Once the new MoviePass subscription was announced, re-priced plans and a cascade of outages and changes played fast and loose with customer expectations and spread nagging doubt about the longevity of the service. In the past weeks, there have been blackouts on specific films like Mission: Impossible - Fallout, restrictions which prevent seeing a film more than once, and confusing new popular film surge fees - not to mention the entire service going dark for a period. It appears that overspending on tickets has caught up with MoviePass' funds.

Page 2 of 2: What MoviePass (And Theaters) Can Do Next

The Future of MoviePass

MoviePass stock price plummeted as they scrambled for $1.2 billion to stay afloat, and the writing on the wall seems quite clear. However, the service still remains in business and continues to boast its $9.95 charge on its homepage, although there have been serious changes to the plan and a monthly increase is long expected and overdue. As it stands, it'll be unlikely that MoviesPass will disappear, but its budget options will. The question of whether the increased prominence will be worth all the bad PR is presently unanswered, though.

On the other side, MoviePass Ventures has had a rocky history over its brief lifecycle, which clouds predictions for an upcoming distribution success. Still, the original MoviePass service retains a massive subscriber base, representing potential targets for merchandising, sales, and other offers; that is, until the difficulties with basic services propel those users onward.

Back in June, MoviePass CEO Theodore Farnsworth spoke with Screen Rant, looking towards international expansion to seek out additional revenue streams.

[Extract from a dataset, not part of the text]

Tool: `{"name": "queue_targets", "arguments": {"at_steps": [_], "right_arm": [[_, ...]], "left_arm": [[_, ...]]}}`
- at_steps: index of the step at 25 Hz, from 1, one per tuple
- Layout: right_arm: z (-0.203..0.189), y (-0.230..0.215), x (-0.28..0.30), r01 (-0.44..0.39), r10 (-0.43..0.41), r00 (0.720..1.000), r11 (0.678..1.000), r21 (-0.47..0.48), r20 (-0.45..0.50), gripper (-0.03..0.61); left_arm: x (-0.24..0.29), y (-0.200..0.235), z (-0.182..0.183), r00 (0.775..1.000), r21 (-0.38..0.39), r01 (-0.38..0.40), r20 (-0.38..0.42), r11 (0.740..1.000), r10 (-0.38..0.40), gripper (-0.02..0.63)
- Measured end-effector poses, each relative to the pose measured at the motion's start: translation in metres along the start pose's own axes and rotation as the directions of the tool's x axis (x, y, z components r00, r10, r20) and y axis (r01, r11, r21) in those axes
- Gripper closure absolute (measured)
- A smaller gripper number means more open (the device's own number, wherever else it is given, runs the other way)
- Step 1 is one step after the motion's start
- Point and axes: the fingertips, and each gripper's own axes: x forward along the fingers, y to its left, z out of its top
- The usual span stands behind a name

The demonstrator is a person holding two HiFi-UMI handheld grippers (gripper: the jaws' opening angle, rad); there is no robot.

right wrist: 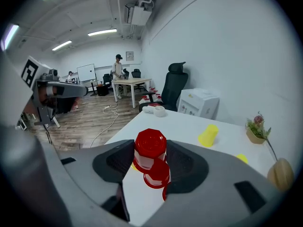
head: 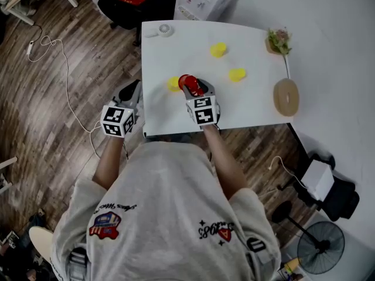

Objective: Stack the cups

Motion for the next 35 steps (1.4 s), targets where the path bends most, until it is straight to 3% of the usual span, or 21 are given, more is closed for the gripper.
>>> {"name": "queue_targets", "arguments": {"at_steps": [14,23,27,35], "right_arm": [[0.003,0.013,0.013,-0.023,0.023,1.000,0.999,-0.044,0.005,0.364],[0.010,0.004,0.000,-0.051,0.050,0.997,0.998,0.022,0.061,0.324],[0.010,-0.030,-0.014,-0.017,0.007,0.994,0.996,0.085,0.110,0.325],[-0.026,-0.164,-0.029,0.197,-0.215,0.974,0.960,0.200,0.072,0.330]], "left_arm": [[-0.002,0.009,-0.002,1.000,-0.012,-0.018,-0.006,1.000,0.018,0.605],[0.005,0.004,-0.006,1.000,-0.021,-0.025,-0.020,0.999,0.024,0.604],[0.013,0.000,-0.005,0.999,-0.021,-0.026,-0.024,0.999,0.025,0.604],[0.028,-0.010,-0.005,0.998,-0.018,-0.047,-0.041,0.999,0.046,0.606]]}}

Part of the disruptive strength of the company is its method of ticket payouts, which avoids the need to directly partner with theaters, and Europe’s fragmented theatrical ownership might represent a market where the MoviePass concept might thrive.

Why Theater Subscription Services Are Better

But MoviePass isn't the only game in town, and the company's future exists independently to the subscription model concept. The MoviePass method has inspired new competitive services that are theater-first. AMC recently rolled out their AMC Stubs A-List, a three-movie-per-week plan offered to users at $19.95 a month, absent of any restrictions on IMAX or 3D tickets.

There’s a simplicity to a plan like this one, which bears no requisite location-based apps or surge pricing on popular or first-week releases. Since it's offered directly by the chains, there’s an apparent ease of use, although this does mean that film distribution and locale are key. Beyond that, though, the profitability of these subscription services is most apparent, with any losses incurred by frequent users offset by regular cinemagoers and concessions purchases, an essential loss leader strategy unavailable to MoviePass.

-

MoviePass shot for the moon, and if their final days are drawing near, that disruptive and storied legacy remains. It announced an uncharted market for subscription-based theatrical attendance in America, and a year of unlimited films and copious losses yet defined a new monthly charge which millions of consumers are willing to pay.